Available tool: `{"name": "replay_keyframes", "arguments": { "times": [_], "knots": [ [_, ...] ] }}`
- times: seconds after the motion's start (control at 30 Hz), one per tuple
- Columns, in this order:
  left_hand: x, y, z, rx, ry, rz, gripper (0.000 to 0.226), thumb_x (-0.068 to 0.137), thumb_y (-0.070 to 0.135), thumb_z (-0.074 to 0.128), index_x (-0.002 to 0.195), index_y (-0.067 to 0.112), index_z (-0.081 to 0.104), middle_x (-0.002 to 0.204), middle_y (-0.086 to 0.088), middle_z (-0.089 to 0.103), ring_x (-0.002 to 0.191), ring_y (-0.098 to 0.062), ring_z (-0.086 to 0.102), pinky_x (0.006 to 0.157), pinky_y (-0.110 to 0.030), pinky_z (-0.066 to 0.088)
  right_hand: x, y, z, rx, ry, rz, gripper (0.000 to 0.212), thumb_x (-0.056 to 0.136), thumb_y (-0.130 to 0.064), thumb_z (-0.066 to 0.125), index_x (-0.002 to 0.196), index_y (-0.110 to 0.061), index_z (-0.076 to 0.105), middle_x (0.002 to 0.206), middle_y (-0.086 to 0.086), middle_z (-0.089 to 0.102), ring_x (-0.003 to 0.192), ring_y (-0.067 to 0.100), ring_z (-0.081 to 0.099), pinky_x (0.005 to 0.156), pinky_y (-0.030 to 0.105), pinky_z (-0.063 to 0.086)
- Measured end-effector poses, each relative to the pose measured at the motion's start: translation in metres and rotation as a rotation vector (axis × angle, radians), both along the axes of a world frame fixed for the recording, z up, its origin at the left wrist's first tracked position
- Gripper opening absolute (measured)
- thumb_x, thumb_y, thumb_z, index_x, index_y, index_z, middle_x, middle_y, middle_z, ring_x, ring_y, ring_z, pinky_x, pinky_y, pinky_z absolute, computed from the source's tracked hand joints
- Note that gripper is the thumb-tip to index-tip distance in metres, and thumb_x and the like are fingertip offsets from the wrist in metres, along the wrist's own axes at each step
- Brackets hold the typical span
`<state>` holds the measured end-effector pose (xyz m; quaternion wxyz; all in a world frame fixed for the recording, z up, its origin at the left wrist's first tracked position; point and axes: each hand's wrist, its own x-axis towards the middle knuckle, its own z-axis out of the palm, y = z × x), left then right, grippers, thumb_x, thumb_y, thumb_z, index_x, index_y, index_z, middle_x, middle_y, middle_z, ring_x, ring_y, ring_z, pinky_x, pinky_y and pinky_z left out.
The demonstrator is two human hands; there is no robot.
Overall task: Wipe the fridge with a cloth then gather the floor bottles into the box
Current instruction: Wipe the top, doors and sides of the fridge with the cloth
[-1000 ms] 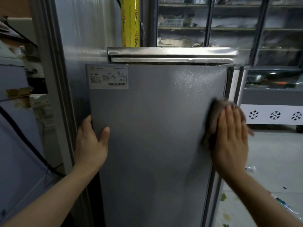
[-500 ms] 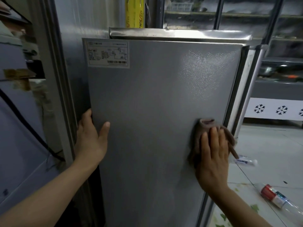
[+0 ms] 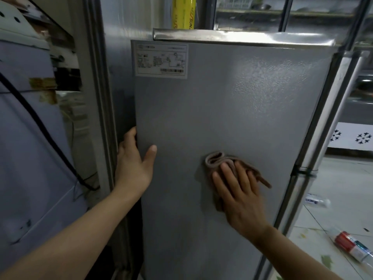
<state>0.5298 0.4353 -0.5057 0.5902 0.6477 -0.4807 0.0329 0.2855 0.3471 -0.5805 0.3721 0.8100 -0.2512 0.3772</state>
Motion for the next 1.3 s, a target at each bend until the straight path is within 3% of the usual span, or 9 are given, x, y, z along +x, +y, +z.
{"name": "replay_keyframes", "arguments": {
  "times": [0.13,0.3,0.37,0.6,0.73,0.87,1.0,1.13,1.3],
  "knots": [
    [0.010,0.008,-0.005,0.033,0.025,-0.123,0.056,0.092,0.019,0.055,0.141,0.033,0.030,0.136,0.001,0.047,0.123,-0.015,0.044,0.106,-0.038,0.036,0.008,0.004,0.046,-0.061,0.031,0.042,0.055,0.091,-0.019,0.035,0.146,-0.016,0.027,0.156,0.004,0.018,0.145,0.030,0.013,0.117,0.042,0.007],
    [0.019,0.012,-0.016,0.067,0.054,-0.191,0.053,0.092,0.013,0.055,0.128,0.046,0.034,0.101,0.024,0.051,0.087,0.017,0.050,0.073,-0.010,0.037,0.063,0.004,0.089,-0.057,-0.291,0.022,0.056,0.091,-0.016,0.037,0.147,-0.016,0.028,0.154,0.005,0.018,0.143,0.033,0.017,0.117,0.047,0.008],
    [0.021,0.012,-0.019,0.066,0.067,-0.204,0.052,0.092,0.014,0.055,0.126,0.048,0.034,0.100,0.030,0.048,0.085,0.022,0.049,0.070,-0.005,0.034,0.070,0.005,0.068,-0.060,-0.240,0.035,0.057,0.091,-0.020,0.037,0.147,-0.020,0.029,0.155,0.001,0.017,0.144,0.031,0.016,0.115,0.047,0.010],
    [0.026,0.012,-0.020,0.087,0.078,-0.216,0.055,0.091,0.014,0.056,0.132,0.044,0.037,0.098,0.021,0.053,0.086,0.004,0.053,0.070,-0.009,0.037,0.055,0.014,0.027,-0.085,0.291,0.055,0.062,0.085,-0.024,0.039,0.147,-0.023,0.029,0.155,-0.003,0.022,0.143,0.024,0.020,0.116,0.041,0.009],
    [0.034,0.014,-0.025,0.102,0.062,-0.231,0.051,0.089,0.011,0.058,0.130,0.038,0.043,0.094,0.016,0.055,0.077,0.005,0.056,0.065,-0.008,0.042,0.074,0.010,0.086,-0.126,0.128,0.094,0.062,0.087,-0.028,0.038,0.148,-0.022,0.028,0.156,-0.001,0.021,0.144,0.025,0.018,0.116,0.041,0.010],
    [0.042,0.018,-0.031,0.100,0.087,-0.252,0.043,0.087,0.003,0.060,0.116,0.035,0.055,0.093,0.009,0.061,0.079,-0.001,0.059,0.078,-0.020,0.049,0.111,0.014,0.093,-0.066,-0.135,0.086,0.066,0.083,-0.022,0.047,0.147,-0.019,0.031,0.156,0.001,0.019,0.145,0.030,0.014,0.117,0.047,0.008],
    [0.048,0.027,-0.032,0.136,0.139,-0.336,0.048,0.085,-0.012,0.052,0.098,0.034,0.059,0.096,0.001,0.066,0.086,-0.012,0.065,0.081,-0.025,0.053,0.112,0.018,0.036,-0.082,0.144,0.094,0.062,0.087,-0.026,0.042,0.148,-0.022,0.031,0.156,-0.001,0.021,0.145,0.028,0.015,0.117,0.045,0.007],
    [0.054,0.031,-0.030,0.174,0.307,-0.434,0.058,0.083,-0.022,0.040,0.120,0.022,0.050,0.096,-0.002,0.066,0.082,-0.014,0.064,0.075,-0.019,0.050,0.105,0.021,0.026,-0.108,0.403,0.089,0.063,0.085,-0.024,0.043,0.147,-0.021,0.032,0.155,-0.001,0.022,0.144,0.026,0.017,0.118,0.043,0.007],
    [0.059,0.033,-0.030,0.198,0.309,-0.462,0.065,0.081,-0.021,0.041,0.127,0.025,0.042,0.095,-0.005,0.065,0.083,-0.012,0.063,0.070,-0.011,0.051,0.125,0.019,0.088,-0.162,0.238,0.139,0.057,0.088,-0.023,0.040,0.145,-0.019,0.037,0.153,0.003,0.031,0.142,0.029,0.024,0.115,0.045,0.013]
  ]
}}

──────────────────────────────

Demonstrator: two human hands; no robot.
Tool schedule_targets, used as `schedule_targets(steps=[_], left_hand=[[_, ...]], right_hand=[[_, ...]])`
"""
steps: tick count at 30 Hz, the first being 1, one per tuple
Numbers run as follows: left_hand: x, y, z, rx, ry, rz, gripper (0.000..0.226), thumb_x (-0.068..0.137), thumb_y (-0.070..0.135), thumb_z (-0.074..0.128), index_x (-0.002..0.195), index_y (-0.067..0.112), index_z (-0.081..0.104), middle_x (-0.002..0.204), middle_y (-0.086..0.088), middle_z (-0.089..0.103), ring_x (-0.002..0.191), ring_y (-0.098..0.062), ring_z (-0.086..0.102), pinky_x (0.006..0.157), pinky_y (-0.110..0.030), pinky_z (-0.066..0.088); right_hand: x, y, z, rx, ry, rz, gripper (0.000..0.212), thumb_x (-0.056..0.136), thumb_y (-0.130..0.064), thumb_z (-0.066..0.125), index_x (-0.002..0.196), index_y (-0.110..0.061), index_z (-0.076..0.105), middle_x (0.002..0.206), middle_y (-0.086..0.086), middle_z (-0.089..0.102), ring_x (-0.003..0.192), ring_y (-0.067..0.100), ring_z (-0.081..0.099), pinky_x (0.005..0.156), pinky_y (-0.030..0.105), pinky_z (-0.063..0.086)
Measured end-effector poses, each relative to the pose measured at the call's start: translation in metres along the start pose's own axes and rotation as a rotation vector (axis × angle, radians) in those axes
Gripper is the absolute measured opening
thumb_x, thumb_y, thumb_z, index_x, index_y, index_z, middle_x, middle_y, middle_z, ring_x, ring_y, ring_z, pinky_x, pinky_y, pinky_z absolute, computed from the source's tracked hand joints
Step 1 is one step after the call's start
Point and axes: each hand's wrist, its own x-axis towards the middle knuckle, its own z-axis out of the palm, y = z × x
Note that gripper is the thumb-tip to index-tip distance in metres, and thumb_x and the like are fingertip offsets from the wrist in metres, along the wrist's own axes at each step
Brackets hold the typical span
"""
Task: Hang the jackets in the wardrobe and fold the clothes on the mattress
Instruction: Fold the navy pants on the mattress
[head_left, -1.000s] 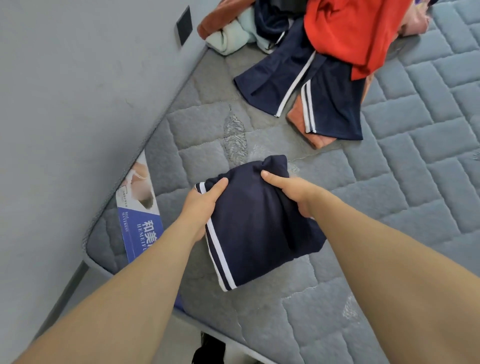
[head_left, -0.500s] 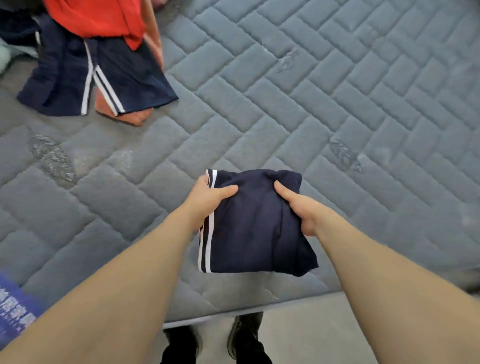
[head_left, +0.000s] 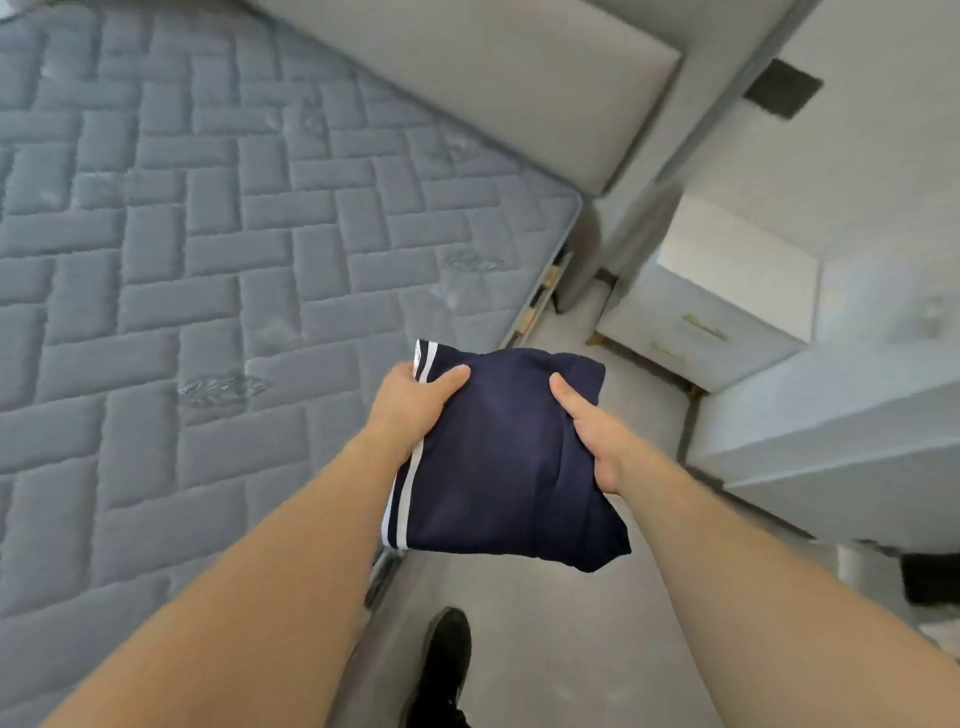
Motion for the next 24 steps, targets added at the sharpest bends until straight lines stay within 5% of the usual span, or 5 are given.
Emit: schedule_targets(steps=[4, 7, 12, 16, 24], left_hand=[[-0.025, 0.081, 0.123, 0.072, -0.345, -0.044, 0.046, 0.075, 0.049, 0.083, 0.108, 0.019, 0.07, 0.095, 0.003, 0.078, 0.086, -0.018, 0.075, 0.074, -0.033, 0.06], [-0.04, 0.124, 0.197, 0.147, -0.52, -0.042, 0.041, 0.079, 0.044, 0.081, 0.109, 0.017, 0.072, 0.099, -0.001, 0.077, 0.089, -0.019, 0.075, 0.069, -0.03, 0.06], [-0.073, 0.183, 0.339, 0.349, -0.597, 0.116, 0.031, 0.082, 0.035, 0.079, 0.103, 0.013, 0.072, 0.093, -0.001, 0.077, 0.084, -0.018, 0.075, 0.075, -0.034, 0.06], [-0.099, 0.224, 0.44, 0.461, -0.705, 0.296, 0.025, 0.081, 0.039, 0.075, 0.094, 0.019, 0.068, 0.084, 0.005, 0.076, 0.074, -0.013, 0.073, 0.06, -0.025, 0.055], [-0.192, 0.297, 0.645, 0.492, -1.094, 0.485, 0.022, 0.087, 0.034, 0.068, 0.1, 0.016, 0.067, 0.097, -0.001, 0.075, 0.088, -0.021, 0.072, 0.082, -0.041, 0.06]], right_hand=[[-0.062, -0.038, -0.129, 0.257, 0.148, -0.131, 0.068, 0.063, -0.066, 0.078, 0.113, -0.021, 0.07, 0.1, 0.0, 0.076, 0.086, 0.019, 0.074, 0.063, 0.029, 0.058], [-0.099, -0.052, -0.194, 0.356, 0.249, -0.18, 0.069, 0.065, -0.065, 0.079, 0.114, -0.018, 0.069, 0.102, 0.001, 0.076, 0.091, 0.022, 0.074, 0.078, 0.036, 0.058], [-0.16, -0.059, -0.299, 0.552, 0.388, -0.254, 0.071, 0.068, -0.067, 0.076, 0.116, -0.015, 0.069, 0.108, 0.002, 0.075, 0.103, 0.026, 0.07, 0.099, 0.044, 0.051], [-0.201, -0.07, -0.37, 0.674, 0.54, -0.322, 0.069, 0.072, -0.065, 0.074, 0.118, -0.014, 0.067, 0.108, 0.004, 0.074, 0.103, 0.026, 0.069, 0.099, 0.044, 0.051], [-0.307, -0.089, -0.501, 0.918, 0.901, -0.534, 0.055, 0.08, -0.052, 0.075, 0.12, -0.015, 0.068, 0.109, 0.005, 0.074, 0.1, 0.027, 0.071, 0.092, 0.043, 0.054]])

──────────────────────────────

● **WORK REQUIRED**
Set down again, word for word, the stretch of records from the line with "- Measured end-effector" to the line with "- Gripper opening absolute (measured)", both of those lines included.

● **ANSWER AREA**
- Measured end-effector poses, each relative to the pose measured at the motion's start: translation in metres and rotation as a rotation vector (axis × angle, radians), both along the axes of a world frame fixed for the recording, z up, its origin at the left wrist's first tracked position
- Gripper opening absolute (measured)

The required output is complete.